A wiec nadszedl czas na kolejna, z braku czasu, mini podroz, tym razem zupelnie na zywiol, czyli sama, z plecakiem, bez noclegow i wyznaczonej trasy.
Jutro rano lece do Edynburga.I to jedyne, co wiem na pewno. Gdzie mnie dalej zaniesie, zobaczymy:)
Probowalam zalatwic sobie jakis nocleg przez CS, ale chyba widac za pozno porozsylalam wiadomosci, bo tylko jedna osoba mi odpowiedziala, ze no niestety, ale jakis znajomy juz przyjezdza. W zwiazku z tym zarezerwowalam na szyko 2 noce w Westend Hostel w dormie w Edynburgu, cena bardzo przystepna 10 £ za noc. Okazuje sie, ze Edynburg o tej porze roku jest bardzo popularnym celem turystycznym, pewnie z racji majacych miejsce festiwali, bo ow hostel znalazlam chyba za 10-tym podejsciem, reszta nie miala wolnych miejsc.
Zarys podrozy mam z grubsza ustalony (bardzo z grubsza), chcialabym objechac Szkocje dookola:), koniecznie zachaczajac o gory, jakby pogoda i okolicznosci pozwolily to moze wejsc na Ben Nevis, czy cos podobnego.
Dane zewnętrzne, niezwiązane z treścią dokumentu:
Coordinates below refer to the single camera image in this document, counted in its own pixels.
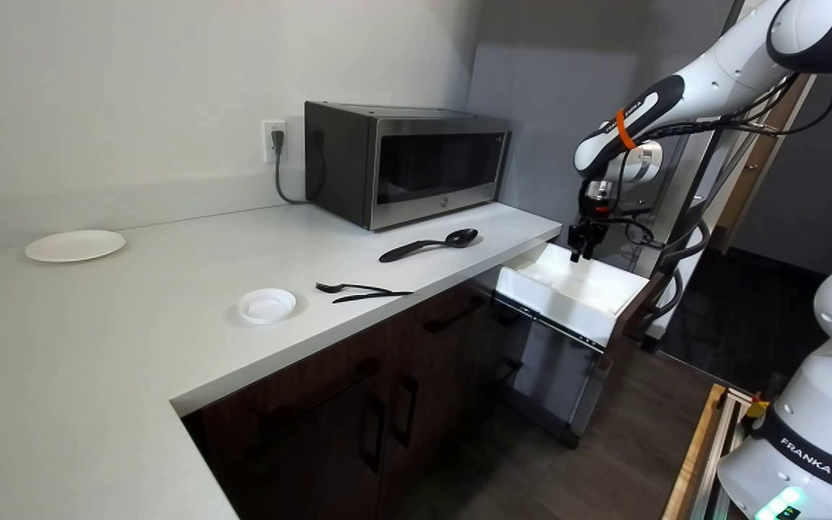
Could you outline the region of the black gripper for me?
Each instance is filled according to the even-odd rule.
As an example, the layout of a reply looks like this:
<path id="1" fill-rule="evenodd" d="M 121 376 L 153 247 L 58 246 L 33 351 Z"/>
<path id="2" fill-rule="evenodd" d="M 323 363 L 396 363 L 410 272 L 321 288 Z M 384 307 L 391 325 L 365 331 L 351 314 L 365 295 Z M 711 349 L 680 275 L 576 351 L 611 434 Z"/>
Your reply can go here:
<path id="1" fill-rule="evenodd" d="M 578 220 L 570 229 L 572 260 L 589 260 L 604 243 L 621 185 L 617 178 L 586 178 L 578 194 Z"/>

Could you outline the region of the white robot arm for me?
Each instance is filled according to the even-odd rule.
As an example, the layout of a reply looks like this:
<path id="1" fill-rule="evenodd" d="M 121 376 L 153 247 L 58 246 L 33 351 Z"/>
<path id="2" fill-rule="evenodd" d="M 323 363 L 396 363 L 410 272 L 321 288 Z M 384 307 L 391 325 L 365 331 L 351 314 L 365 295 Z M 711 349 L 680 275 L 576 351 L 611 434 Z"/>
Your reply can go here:
<path id="1" fill-rule="evenodd" d="M 572 247 L 589 255 L 602 243 L 621 191 L 657 169 L 646 155 L 657 139 L 739 126 L 797 74 L 832 74 L 832 0 L 760 0 L 700 57 L 581 139 Z M 748 520 L 832 520 L 832 239 L 790 229 L 777 246 L 823 260 L 812 301 L 823 343 L 802 362 L 737 450 L 724 455 L 721 486 Z"/>

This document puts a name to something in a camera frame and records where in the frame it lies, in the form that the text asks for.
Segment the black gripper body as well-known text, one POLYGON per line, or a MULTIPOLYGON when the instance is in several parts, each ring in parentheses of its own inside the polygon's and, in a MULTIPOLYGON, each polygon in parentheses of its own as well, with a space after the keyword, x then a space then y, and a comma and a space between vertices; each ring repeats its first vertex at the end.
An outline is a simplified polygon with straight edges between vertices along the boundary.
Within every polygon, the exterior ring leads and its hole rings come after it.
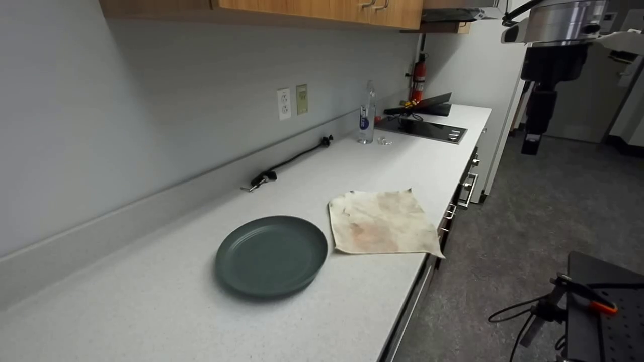
POLYGON ((587 58, 586 44, 532 47, 526 54, 522 79, 534 84, 527 101, 523 154, 536 154, 553 117, 560 83, 575 80, 587 58))

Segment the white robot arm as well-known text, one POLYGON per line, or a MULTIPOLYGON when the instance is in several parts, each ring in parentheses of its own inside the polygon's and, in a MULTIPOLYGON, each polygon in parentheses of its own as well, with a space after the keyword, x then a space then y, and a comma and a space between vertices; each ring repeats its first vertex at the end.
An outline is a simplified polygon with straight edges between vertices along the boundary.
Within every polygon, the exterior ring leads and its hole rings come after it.
POLYGON ((527 0, 501 19, 501 41, 527 47, 522 79, 532 84, 523 154, 536 154, 555 111, 558 84, 575 80, 599 34, 605 0, 527 0))

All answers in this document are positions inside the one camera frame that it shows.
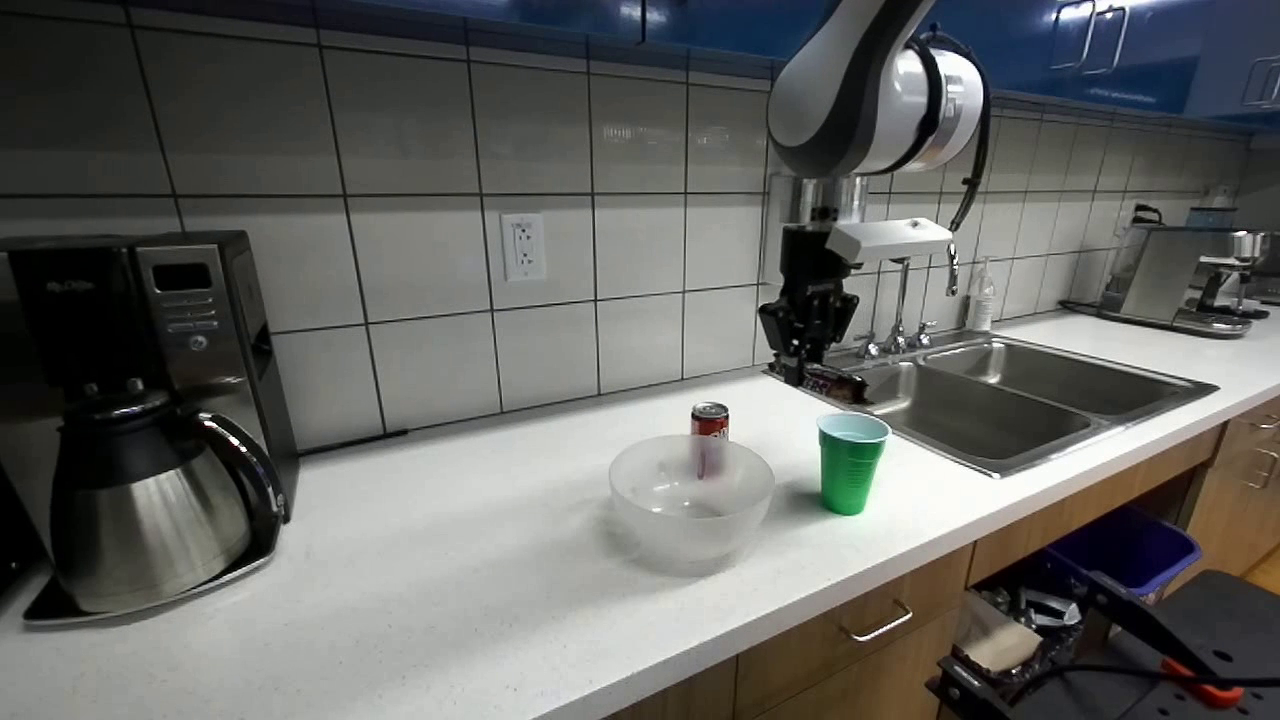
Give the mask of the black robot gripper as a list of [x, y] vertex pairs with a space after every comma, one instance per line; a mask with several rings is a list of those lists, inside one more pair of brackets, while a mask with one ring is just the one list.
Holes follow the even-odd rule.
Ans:
[[825, 355], [851, 323], [857, 297], [845, 291], [851, 264], [829, 247], [825, 233], [790, 228], [782, 244], [782, 297], [759, 304], [771, 373], [785, 384], [829, 391], [839, 370]]

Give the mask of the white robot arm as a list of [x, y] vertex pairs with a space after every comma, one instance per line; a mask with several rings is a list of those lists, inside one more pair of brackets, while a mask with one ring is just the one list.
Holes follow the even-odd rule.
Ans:
[[[782, 297], [757, 316], [790, 384], [845, 339], [860, 307], [845, 288], [857, 267], [962, 264], [957, 233], [987, 172], [994, 92], [962, 39], [924, 33], [928, 14], [934, 0], [839, 0], [771, 81], [769, 145], [798, 183], [782, 225]], [[851, 208], [851, 179], [936, 172], [962, 153], [971, 169], [949, 221], [863, 221]]]

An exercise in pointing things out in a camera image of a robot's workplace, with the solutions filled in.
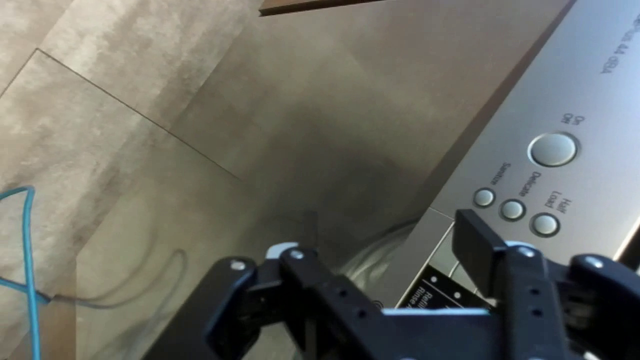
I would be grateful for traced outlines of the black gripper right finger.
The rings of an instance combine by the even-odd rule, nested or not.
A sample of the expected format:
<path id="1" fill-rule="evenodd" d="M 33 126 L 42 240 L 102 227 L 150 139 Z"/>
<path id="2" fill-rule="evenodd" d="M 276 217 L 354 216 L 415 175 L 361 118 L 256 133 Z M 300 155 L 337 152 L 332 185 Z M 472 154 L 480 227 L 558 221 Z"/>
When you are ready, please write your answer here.
<path id="1" fill-rule="evenodd" d="M 509 360 L 640 360 L 640 279 L 629 265 L 601 254 L 557 263 L 474 209 L 457 212 L 453 250 L 496 302 Z"/>

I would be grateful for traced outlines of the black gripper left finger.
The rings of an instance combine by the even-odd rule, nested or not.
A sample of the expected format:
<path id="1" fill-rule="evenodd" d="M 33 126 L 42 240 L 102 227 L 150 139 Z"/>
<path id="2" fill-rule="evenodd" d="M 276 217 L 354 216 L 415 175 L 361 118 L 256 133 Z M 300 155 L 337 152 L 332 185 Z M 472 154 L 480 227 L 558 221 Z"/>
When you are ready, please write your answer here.
<path id="1" fill-rule="evenodd" d="M 305 360 L 398 360 L 398 327 L 314 252 L 219 259 L 142 360 L 243 360 L 284 324 Z"/>
Chwilowo wracam do pakowania. Lece ryanairem i proboje zmiescic sie w bagazu podrecznym. Niby wagowo nawet mi to wychodzi, ale rozmiar jakby ciut za duzy tego plecaka. No nic, zobaczymy rano, czy trafie na jakas zolze, czy moze jednak przymkna odrobine oko:)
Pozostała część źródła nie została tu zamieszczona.